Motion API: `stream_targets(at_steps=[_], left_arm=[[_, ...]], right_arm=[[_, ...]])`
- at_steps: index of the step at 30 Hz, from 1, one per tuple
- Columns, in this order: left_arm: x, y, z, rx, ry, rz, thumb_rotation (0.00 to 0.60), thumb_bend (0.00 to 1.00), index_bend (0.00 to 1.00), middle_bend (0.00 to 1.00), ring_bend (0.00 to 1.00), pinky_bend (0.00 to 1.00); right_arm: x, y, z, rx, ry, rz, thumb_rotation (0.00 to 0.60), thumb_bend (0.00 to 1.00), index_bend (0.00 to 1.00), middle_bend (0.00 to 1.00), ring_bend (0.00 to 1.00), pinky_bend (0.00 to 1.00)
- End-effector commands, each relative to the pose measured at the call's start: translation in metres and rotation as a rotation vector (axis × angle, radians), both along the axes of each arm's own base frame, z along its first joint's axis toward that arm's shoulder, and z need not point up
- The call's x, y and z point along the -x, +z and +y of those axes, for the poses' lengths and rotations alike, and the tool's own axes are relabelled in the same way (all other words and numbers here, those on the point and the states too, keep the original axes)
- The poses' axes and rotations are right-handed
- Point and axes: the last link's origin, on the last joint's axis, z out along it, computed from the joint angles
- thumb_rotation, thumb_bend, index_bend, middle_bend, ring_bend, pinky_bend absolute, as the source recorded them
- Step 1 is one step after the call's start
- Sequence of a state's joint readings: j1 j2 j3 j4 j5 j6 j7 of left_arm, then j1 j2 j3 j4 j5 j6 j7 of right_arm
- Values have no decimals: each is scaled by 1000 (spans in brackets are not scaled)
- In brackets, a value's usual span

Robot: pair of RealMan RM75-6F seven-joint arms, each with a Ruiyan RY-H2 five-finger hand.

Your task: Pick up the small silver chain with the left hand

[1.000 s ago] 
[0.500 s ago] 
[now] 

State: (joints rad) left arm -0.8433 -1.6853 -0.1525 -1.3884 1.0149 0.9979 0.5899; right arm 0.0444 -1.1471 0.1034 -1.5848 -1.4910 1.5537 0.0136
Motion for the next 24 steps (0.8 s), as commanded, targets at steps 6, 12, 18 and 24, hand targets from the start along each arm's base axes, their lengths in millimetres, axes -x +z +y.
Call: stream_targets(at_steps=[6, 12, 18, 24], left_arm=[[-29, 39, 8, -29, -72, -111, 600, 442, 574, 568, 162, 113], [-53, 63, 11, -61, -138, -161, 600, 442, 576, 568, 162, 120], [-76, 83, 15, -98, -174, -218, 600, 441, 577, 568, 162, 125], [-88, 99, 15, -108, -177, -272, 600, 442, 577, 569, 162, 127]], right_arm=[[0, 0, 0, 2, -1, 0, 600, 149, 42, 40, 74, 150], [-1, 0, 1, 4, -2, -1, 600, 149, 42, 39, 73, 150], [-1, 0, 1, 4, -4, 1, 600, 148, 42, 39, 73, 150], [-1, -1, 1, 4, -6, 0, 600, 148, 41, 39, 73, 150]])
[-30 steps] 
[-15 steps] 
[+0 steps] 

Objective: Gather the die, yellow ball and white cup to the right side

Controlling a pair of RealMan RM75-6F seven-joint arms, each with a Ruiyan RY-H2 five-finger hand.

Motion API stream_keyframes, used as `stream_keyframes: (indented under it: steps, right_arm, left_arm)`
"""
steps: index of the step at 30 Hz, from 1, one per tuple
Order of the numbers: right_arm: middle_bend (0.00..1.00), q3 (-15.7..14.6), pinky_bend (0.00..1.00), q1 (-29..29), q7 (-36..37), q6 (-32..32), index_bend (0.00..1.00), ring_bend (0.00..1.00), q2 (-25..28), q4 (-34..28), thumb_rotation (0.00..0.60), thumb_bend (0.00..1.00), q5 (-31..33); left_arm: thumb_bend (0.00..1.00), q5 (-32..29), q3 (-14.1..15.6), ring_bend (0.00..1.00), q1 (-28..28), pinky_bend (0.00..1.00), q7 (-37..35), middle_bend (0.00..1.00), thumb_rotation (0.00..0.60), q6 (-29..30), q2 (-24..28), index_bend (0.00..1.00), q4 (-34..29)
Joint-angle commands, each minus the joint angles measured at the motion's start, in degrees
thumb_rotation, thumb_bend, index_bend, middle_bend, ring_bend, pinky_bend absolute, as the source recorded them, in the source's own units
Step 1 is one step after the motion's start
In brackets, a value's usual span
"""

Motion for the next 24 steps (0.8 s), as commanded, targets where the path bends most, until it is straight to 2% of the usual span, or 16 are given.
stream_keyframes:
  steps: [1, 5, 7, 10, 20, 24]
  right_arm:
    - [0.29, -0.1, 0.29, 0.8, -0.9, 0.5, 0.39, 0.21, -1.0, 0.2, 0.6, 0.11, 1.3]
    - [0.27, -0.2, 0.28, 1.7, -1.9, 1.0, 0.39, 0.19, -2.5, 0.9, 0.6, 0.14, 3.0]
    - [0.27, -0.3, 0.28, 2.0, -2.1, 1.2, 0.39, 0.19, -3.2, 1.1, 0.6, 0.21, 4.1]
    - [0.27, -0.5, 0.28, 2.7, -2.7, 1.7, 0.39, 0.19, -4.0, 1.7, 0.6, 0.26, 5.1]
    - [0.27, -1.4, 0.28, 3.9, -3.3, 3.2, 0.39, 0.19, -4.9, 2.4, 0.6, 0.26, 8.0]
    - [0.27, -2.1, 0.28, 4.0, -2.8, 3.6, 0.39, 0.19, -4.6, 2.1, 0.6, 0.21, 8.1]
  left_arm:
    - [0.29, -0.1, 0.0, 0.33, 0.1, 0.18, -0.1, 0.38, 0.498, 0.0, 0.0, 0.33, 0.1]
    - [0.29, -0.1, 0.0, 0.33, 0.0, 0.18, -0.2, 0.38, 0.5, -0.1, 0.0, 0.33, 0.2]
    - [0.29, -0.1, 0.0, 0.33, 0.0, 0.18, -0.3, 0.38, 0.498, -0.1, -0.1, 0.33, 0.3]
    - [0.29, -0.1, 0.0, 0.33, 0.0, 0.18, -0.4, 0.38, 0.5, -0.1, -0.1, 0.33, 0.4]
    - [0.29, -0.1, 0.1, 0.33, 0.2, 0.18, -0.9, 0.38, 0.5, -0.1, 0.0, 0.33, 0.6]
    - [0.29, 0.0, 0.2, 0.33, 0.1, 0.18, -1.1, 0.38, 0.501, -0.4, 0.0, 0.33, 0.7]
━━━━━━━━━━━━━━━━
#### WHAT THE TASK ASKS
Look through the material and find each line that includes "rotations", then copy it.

#### RESPONSE BELOW
- The call's x, y and z point along the -x, +z and +y of those axes, for the poses' lengths and rotations alike, and the tool's own axes are relabelled in the same way (all other words and numbers here, those on the point and the states too, keep the original axes)
- The poses' axes and rotations are right-handed

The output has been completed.